# Evaluating Classifier Performance

How can we evaluate how well our classifier is making predictions? The simplest way is to determine what fraction of the predictions on our test dataset are made correctly. Recall that we use our training dataset for fitting our model to the data, and then we evaluate performance by making predictions on the features of our test data and comparing the predictions to the corresponding target variables for our test data. 

Let's use an example to walk through this. Imagine that our test dataset consists of the 10 observations below:

| $x_1$<br>Sepal width| $x_2$<br>Petal width | $y$<br>Iris Species |
| ----- | ------ | ---- |
| 3.4 | 0.2	| setosa     |
| 2.9 | 1.3	| versicolor |
| 3.2 | 2.3	| virginica  |
| 3   | 2.2	| virginica  |
| 3	  | 2.3	| virginica  |
| 3.8 | 2	| virginica  |
| 3   | 0.3	| setosa     |
| 3   | 1.5	| versicolor |
| 2.9 | 1.3	| versicolor |
| 3.1 | 0.2	| setosa     |

Now let's say we use the features of these data to make a *prediction* of the target class label for each of these 10 observations. In other words, we use our classification algorithm, $f$ to make a prediction of $y$ that we refer to as $\hat{y}$. In this case, $\hat{y}$ is based on our two features of sepal width ($x_1$) and petal width ($x_2$), such that $\hat{y} = f(x_1, x_2)$.

Let's add a column to this table with each of our predictions from our classification algorithm

| $x_1$<br>Sepal width| $x_2$<br>Petal width | $y$<br>Iris Species | $\hat{y}$<br>Iris Species **prediction**|
| ----- | ------ | ---- | ---- |
| 3.4 | 0.2	| setosa     | setosa     |
| 2.9 | 1.3	| versicolor | versicolor |
| 3.2 | 2.3	| virginica  | virginica  |
| 3   | 2.2	| **virginica**  | **setosa**     |
| 3	  | 2.3	| **virginica**  | **setosa**     |
| 3.8 | 2	| virginica  | virginica  |
| 3   | 0.3	| setosa     | setosa     |
| 3   | 1.5	| versicolor | versicolor |
| 2.9 | 1.3	| **versicolor** | **virginica**  |
| 3.1 | 0.2	| setosa     | setosa     |

While our predictions ($\hat{y}$) generally match the true test data target variable values ($y$), there are three discrepancies in bold where the prediction did not match the target variable value. That means that 7 out of the 10 predictions were correct. Another way of saying this is that the classification algorithm was correct for 7/10 of the values. In other words, it was 70% accurate on the test data set. Overall accuracy is defined as the fraction of all observations that are correctly classified. We generally seek to create predictive algorithms that are as accurate as possible.
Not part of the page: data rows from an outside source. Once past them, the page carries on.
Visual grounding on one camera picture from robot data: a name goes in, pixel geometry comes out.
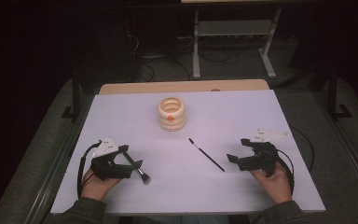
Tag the thick black makeup brush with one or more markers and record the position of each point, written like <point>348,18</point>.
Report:
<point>140,172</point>

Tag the white metal stand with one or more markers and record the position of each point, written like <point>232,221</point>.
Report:
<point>234,28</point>

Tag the person's right hand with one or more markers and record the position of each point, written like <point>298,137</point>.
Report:
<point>275,185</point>

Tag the cream ringed brush holder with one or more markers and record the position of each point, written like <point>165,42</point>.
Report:
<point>171,113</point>

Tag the wooden table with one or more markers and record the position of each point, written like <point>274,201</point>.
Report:
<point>183,86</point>

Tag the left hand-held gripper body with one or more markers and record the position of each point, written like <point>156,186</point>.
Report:
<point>105,168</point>

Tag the black metal stand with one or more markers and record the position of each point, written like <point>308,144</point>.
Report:
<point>333,93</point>
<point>74,99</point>

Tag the person's left hand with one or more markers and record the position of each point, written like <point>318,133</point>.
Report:
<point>98,186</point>

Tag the white board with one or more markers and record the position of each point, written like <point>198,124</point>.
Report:
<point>183,186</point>

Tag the metal floor rail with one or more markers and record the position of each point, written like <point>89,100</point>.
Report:
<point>59,161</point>
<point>351,146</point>

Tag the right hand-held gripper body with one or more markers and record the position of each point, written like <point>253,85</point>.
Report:
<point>261,157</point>

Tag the black pen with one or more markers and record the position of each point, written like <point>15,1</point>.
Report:
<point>206,155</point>

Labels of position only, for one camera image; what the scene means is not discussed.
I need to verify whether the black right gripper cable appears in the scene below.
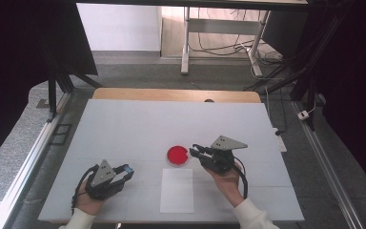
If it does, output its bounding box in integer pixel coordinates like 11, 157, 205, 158
233, 156, 250, 200

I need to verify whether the aluminium floor rail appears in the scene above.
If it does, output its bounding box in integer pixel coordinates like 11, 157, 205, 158
0, 92, 73, 229
291, 100, 366, 229

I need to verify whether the white table cover board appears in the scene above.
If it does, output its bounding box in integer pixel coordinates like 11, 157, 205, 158
37, 98, 305, 223

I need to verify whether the round red ink dish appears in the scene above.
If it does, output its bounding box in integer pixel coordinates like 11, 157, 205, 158
166, 145, 191, 168

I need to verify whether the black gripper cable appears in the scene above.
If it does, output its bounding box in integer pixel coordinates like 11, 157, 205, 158
233, 156, 250, 200
71, 164, 100, 215

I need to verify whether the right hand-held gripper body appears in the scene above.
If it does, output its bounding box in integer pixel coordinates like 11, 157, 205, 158
197, 135, 249, 176

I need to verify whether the thin black cable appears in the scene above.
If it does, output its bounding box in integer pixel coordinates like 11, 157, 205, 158
265, 85, 289, 136

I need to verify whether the tangle of black floor cables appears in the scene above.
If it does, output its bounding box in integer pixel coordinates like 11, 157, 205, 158
189, 8, 284, 66

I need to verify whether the black curtain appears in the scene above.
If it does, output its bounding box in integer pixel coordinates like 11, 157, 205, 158
0, 0, 98, 173
260, 0, 366, 198

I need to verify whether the person's right hand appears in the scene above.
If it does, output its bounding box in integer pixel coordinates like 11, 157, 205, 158
204, 161, 245, 208

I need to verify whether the wooden table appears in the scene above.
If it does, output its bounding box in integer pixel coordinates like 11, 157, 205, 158
91, 87, 262, 104

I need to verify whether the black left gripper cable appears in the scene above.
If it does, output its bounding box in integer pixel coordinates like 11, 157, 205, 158
71, 164, 100, 215

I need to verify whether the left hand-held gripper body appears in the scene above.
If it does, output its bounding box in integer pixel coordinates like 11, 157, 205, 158
84, 158, 126, 201

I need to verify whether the white paper sheet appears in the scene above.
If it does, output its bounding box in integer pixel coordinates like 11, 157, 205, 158
159, 168, 195, 214

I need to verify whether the white metal desk frame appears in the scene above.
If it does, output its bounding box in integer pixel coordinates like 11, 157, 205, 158
180, 6, 272, 77

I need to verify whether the black metal stand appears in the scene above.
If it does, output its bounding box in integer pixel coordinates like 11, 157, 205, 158
243, 61, 319, 132
45, 61, 103, 124

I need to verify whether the person's left hand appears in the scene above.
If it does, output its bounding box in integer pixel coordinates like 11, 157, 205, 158
74, 180, 110, 218

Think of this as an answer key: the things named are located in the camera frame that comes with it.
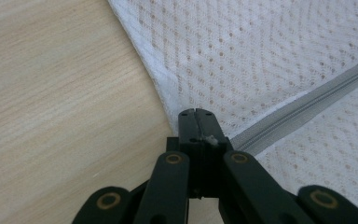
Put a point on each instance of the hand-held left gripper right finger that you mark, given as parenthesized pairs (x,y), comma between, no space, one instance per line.
(208,124)

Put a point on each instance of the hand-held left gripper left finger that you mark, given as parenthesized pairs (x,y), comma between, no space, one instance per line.
(187,127)

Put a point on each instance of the white knit garment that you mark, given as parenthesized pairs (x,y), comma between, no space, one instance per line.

Now, it's your turn - write a function that computes the accuracy of predictions when you input the target variable values ($y$) and the predictions ($\hat{y}$).

In [None]:
y = ["setosa", "versicolor", "virginica", "virginica", "virginica", "virginica", "setosa", "versicolor", "versicolor", "setosa"]
y_hat = ["setosa", "versicolor", "virginica", "setosa", "setosa", "virginica", "setosa", "versicolor", "verginica", "setosa"]

# Compute classification accuracy
def accuracy(y,y_hat):
    # Your code here

It's always good to test your code - make sure that the result produced is 0.7. Try this before moving on to view the solution

## Solution

In [3]:
import numpy as np

y = np.array(["setosa", "versicolor", "virginica", "virginica", "virginica", "virginica", "setosa", "versicolor", "versicolor", "setosa"])
y_hat = np.array(["setosa", "versicolor", "virginica", "setosa", "setosa", "virginica", "setosa", "versicolor", "verginica", "setosa"])

# Metric of overall classification accuracy
#  both y and y_hat should be numpy arrays
def accuracy(y,y_hat):
    nvalues = len(y)
    accuracy = sum(y == y_hat) / nvalues
    return accuracy

accuracy(y,y_hat)

0.7

We will use this function to evaluate our classification algorithm going forward.